#### What is required:
Using the records provided below, locate and copy each line that contains the word "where".

Material for the task Block Start

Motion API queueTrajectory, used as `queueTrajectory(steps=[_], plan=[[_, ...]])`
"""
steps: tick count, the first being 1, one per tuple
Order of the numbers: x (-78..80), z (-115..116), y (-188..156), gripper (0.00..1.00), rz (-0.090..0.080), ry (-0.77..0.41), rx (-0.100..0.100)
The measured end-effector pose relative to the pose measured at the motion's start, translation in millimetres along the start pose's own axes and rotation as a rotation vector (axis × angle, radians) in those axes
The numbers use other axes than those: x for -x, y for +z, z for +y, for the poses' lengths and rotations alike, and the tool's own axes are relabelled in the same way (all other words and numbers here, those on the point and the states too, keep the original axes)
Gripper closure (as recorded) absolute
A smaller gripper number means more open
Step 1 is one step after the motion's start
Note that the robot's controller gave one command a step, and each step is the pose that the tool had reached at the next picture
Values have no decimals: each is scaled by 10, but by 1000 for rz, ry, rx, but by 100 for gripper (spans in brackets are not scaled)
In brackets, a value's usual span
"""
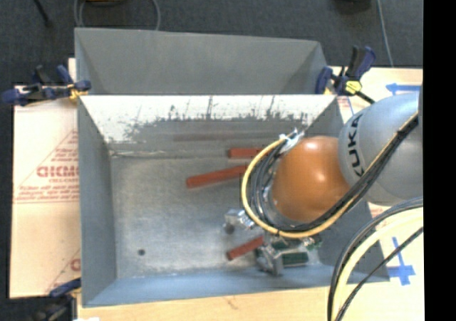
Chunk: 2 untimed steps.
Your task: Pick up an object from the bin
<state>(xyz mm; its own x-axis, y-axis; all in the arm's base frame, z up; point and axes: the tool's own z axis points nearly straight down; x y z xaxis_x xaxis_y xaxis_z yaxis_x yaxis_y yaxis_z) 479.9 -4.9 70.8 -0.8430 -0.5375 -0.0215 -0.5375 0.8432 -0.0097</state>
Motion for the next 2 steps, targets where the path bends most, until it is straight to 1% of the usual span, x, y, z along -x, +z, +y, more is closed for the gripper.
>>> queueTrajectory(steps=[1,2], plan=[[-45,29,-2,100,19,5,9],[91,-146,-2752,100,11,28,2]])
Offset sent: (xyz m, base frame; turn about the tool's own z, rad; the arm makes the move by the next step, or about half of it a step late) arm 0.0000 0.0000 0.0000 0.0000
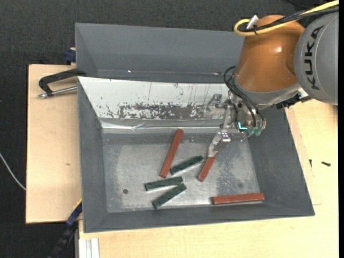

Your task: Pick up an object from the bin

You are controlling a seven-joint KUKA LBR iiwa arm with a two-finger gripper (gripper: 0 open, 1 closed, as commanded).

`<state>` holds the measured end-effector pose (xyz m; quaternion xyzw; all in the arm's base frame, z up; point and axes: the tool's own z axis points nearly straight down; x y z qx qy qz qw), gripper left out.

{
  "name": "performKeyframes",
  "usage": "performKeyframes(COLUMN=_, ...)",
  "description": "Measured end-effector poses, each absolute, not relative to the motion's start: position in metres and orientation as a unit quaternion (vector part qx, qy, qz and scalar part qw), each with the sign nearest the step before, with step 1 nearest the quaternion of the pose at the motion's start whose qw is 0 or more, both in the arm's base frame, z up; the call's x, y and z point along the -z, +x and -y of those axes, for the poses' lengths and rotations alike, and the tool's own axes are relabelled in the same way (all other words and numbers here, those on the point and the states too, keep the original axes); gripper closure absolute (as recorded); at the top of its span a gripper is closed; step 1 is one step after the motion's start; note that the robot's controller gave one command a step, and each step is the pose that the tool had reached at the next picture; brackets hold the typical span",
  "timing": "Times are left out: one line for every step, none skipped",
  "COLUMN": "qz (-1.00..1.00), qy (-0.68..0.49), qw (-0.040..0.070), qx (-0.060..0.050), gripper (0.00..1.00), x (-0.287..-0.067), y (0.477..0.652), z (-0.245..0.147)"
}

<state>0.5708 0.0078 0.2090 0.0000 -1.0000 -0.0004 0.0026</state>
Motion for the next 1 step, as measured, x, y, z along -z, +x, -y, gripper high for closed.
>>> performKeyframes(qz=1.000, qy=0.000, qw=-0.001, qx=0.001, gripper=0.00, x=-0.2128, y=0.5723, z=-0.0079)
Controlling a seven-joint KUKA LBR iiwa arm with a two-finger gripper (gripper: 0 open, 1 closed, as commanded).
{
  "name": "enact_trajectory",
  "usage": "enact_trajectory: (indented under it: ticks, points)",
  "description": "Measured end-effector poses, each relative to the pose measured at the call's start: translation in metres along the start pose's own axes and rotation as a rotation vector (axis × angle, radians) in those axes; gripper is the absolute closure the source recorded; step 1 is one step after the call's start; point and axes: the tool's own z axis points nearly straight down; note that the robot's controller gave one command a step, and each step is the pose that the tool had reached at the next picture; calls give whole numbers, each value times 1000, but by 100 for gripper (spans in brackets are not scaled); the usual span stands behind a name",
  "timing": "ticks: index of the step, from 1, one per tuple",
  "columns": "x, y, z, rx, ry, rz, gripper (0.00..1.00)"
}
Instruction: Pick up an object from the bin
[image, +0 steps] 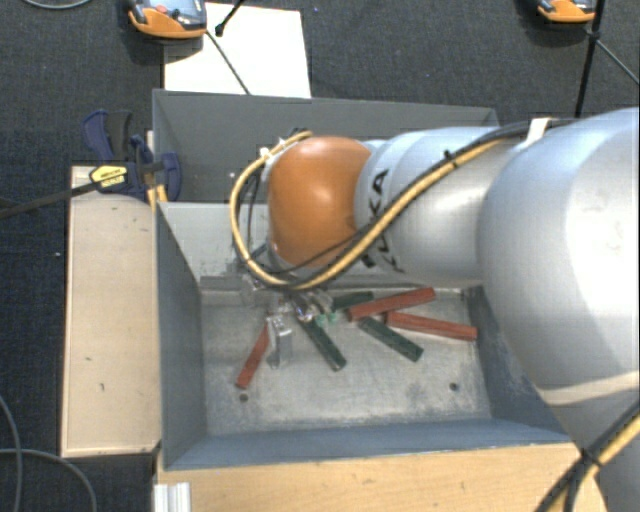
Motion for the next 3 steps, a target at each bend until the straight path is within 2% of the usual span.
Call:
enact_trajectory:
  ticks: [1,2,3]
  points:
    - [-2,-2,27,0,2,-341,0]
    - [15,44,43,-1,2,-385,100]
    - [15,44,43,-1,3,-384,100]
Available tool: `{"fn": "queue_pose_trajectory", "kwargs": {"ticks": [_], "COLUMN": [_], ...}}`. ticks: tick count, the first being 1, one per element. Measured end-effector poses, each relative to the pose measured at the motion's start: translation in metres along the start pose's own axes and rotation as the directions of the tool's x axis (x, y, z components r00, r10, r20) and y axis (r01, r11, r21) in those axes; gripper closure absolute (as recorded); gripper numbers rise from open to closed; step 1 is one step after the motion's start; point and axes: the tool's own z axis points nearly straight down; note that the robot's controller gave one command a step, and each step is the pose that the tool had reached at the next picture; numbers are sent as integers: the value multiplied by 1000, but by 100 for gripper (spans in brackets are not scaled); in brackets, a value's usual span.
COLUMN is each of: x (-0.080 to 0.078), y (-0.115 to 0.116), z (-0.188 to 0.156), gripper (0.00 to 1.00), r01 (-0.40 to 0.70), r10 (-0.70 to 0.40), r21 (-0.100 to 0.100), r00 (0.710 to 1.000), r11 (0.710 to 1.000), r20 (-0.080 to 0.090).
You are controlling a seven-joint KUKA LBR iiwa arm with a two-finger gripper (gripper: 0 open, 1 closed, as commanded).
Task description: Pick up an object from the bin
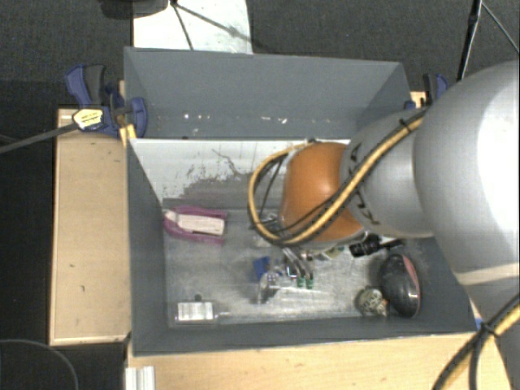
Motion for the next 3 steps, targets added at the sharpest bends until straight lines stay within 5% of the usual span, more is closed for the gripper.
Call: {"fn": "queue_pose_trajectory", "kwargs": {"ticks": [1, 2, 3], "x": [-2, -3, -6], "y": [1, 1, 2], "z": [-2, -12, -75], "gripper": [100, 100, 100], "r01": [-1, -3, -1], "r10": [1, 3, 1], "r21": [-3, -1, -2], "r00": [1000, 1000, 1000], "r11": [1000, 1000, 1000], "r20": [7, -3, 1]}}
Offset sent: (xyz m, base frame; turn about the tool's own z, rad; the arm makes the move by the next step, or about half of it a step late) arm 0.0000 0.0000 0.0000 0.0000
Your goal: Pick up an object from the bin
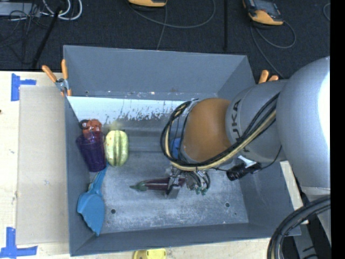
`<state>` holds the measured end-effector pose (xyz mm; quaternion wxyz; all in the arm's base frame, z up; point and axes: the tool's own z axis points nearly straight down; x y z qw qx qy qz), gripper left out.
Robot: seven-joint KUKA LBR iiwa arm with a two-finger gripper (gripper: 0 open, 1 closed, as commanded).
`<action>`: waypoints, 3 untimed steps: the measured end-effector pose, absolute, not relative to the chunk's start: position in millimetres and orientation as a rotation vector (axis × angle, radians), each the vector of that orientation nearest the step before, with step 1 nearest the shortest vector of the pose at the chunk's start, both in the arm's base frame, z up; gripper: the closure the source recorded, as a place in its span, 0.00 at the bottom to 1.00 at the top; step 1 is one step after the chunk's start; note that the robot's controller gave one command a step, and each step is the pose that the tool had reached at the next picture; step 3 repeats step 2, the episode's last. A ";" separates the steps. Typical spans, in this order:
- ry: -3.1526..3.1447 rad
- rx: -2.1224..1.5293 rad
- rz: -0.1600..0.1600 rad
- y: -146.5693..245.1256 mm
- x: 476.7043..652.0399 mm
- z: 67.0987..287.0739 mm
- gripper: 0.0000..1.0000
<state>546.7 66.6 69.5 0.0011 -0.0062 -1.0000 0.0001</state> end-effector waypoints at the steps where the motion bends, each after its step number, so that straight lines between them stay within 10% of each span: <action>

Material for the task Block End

#### Written response:
Motion for the next 2 steps, targets where the path bends most, until it is straight to 1% of the usual span, x, y, z along -x, +z, +y, more is closed for the gripper.
<state>546.7 66.6 69.5 0.0011 -0.0062 -1.0000 0.0001</state> end-effector waypoints at the steps where the motion bends, each after its step number, so that straight lines between them stay within 10% of each span: <action>

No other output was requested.